▶ **TASK BRIEF**
An exact transcription of all the data is required; the pictures are to be left out.

▶ **THE DATA**

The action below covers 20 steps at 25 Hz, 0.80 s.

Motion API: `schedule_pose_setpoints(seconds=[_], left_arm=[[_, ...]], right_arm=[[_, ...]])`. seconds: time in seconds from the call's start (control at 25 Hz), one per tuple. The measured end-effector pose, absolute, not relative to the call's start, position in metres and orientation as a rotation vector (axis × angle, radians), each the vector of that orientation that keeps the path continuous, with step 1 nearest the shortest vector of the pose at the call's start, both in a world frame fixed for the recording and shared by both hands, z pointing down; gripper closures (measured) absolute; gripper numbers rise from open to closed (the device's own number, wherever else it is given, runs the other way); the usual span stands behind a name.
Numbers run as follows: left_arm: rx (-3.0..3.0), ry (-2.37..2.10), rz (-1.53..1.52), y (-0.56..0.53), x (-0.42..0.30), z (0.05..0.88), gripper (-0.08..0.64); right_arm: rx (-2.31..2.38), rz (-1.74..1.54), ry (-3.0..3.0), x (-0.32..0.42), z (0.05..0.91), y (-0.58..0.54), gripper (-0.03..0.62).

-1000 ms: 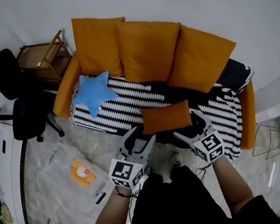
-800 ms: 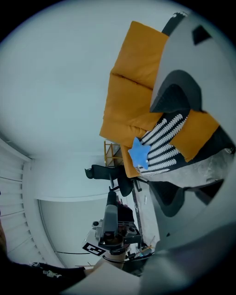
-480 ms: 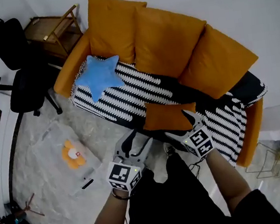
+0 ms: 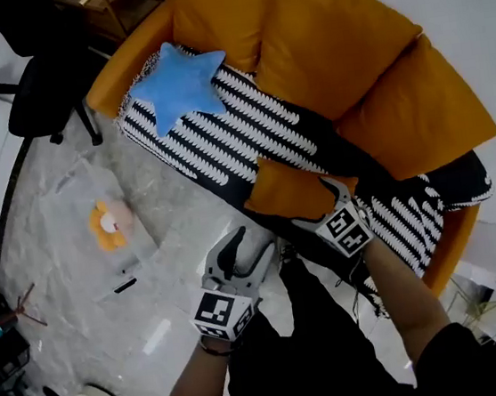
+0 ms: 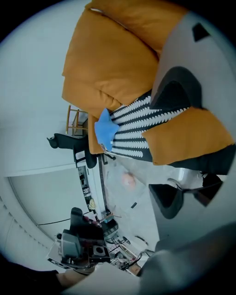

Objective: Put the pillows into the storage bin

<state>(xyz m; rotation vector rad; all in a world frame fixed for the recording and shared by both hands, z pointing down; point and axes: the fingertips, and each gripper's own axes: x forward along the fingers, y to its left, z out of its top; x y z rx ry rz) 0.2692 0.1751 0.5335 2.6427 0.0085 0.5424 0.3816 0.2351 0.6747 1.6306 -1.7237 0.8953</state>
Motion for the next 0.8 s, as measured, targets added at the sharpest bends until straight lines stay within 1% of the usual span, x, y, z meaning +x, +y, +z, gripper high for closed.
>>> schedule_pose_setpoints(seconds=[0.36,0.6,0.72,0.8], left_arm=[[2.587,-0.056,0.567,0.200,0.292,0.600,0.334],[2.547,-0.096,0.593,0.219,0.280,0.638,0.334],[2.523,-0.113,0.615,0.222,0.271,0.653,0.334],[2.523,-0.121,0.619,0.220,0.268,0.658,0.334]], right_arm=[[1.336,0.914,-1.723,0.396,0.777,0.251,0.066],[1.197,0.910,-1.669,0.392,0.845,0.267,0.029],[1.161,0.885,-1.616,0.393,0.872,0.269,0.024],[1.156,0.852,-1.577,0.395,0.885,0.268,0.002]])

▶ **ANSWER TO THE PROBLEM**
The action below covers 20 steps at 25 Hz, 0.80 s.

Motion API: `schedule_pose_setpoints(seconds=[_], left_arm=[[_, ...]], right_arm=[[_, ...]])`. seconds: time in seconds from the call's start (control at 25 Hz), one per tuple. The measured end-effector pose, absolute, not relative to the call's start, position in metres and orientation as a rotation vector (axis × angle, radians), each the vector of that orientation that keeps the path continuous, with step 1 nearest the shortest vector of the pose at the call's start, both in a world frame fixed for the recording and shared by both hands, z pointing down; gripper closures (measured) absolute; gripper numbers rise from open to closed (the device's own number, wherever else it is given, runs the other way); the usual span stands behind a name.
Numbers run as follows: left_arm: rx (-3.0..3.0), ry (-2.37..2.10), rz (-1.53..1.52), y (-0.56..0.53), x (-0.42..0.30), z (0.05..0.88), gripper (-0.08..0.64); right_arm: rx (-2.31..2.38), rz (-1.74..1.54), ry (-3.0..3.0), x (-0.32..0.42), z (0.05..0.91), y (-0.58..0.54), gripper (-0.03..0.62).

-1000 ms: 
-800 ms: 
-480 ms: 
+0 ms: 
+0 ms: 

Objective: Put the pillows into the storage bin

<state>(xyz m; rotation vector rad; all in a world frame fixed for the recording and shared by both hands, z pointing down; point and axes: the fingertips, and each gripper's own axes: x forward along the fingers, y to its left, z out of its top; x y z rx ry rz) 0.2692 0.1751 0.5335 2.6427 0.0085 0.5424 0.3816 0.2351 0.6747 1.6306 -1.7237 0.8953</state>
Motion for the next 0.8 s, as measured, targets added at the sharpest bends until straight lines stay within 1% of the usual span, x, y, z meaning +x, +y, +z, gripper high for closed.
>>> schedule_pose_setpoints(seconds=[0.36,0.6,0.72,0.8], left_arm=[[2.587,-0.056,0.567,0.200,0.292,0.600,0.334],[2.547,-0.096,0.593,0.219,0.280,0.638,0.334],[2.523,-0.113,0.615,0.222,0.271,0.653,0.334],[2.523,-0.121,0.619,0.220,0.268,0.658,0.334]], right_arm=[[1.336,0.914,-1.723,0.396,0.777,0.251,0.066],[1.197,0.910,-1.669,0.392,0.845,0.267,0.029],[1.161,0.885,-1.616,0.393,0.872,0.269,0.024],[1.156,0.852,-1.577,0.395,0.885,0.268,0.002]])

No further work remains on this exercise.